NEW YORK (Reuters Health) – Drugs currently available for patients with heart failure with preserved ejection fraction (HFpEF) have no mortality benefit, according to a meta-analysis published in the Journal of the American College of Cardiology.

Still, the authors note that because HFpEF patients are on average older than other patients with heart failure, improving symptoms may be a more important goal than decreasing mortality rates.

Established treatments have shown to be effective in patients with systolic heart failure (SHF), but there is a lack of evidence that they benefit those with HFpEF, Dr. Thomas Marwick from the Cleveland Clinic and colleagues note.

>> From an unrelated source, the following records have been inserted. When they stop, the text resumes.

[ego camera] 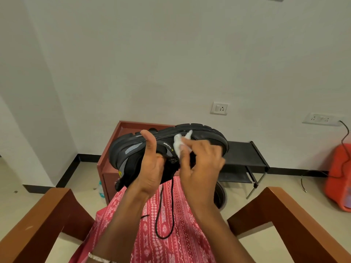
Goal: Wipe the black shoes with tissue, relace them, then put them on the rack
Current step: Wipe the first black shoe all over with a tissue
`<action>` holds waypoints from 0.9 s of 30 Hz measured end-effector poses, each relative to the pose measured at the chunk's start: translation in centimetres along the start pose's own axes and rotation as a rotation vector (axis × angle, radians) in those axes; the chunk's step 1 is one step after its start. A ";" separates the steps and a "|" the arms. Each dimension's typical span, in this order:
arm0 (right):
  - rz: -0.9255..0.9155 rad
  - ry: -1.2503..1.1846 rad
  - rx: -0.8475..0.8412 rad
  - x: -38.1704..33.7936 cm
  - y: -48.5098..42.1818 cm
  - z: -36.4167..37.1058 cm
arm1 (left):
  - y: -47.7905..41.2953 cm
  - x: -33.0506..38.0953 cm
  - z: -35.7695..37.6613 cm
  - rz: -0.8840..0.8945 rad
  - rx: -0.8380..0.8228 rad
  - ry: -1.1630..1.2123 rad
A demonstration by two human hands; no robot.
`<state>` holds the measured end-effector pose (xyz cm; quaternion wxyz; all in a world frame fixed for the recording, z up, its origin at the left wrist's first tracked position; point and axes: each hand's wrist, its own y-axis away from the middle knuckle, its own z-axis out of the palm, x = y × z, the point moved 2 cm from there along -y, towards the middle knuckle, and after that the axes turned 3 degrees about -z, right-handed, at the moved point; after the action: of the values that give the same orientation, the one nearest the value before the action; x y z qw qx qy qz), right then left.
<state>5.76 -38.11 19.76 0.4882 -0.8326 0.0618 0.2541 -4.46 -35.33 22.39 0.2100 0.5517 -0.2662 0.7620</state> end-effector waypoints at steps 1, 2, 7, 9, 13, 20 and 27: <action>-0.004 -0.136 -0.045 -0.8 0.5 -0.2 | 0.4 -0.6 -0.8 0.004 -0.021 -0.034; -0.027 -0.229 -0.069 -1.6 1.0 -0.4 | 1.1 -0.3 -0.6 0.026 -0.049 -0.088; -0.172 -0.006 -0.007 -0.1 0.0 -0.4 | -0.4 -0.9 -1.1 -0.038 0.112 -0.023; -0.163 0.186 0.063 2.1 -1.2 0.0 | -0.6 -0.9 -0.8 0.001 0.147 0.024; -0.125 0.206 0.111 2.7 -1.3 0.3 | -0.8 -0.9 -1.0 -0.014 0.169 0.078; -0.172 -0.197 -0.056 -1.9 0.5 -0.4 | -0.4 -1.1 -0.7 0.010 0.109 0.020; -0.046 0.040 0.138 3.4 -2.0 0.0 | -0.8 -1.2 -1.3 0.003 0.095 0.033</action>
<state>9.41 -36.56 19.66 0.5489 -0.8031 0.0698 0.2213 -4.50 -33.89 21.02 0.1869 0.5481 -0.2269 0.7830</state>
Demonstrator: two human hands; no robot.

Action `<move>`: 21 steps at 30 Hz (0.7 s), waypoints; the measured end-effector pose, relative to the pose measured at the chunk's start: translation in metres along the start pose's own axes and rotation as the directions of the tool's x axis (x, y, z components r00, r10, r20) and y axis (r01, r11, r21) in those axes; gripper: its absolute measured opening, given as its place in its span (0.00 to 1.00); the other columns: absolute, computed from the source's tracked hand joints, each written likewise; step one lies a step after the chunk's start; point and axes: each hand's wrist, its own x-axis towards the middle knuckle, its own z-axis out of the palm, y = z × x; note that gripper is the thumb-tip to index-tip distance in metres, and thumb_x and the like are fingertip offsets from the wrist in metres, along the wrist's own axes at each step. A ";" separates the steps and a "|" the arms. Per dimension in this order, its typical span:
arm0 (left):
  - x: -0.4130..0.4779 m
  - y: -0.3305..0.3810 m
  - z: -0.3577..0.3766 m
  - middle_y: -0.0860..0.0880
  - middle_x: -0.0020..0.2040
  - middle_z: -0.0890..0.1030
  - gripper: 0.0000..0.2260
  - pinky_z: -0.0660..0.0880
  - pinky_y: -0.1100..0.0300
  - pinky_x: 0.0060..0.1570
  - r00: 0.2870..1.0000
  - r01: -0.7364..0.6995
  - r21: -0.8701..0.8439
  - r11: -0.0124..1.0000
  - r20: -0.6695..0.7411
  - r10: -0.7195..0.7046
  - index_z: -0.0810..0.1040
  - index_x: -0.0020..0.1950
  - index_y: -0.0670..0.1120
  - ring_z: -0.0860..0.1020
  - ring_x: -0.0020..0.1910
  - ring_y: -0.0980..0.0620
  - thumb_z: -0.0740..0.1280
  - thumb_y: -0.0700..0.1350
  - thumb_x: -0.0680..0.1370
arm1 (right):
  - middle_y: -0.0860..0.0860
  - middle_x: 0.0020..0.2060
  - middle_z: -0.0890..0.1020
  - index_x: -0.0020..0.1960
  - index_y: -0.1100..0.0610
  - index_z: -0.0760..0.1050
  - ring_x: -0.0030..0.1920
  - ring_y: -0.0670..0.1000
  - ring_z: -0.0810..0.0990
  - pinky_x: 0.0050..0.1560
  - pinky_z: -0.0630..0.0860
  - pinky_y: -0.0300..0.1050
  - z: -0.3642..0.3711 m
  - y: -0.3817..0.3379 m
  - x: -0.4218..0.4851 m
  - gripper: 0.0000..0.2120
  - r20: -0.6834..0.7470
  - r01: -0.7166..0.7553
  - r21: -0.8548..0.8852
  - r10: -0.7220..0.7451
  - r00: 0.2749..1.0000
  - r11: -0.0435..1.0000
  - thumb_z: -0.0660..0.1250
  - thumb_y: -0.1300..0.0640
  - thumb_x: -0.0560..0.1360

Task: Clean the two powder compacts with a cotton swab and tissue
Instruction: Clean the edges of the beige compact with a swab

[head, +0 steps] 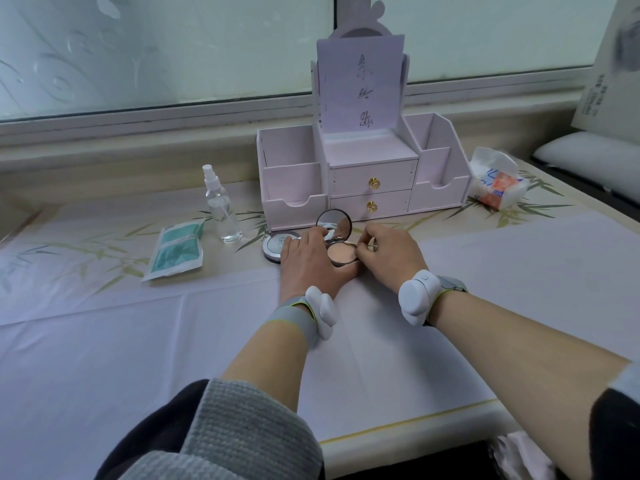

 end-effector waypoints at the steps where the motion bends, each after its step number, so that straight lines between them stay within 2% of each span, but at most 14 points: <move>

To address that gap in the literature, they gathered data from 30 published reports, including a total of 53,878 patients. Eighteen of those studies were randomized controlled trials, enrolling 11,253 patients; the other 12 were observational studies, which included 42,625 patients.

In each study, patients taking drugs including beta blockers, ACE inhibitors, and statins were compared to a control group taking either a placebo or diuretics.

The primary endpoint of the review was all-cause mortality. Secondary endpoints were diastolic function, measured as the ratio of early to late diastolic transmitral flow (E/A ratio), and exercise tolerance assessed by a treadmill test.

In six RCTs including 183 patients, exercise tolerance was improved in patients on combined therapy (weighted MD = 51.5, p < 0.001), and vasodilator therapy and chronotropic agents improved exercise capacity when analyzed independently.

Diastolic function was not improved among intervention patients in nine RCTs including a total of 472 patients (weighted MD = -0.01, p = 0.54). Breaking down the analysis by individual drug class also failed to show an effect on E/A ratio for any drug.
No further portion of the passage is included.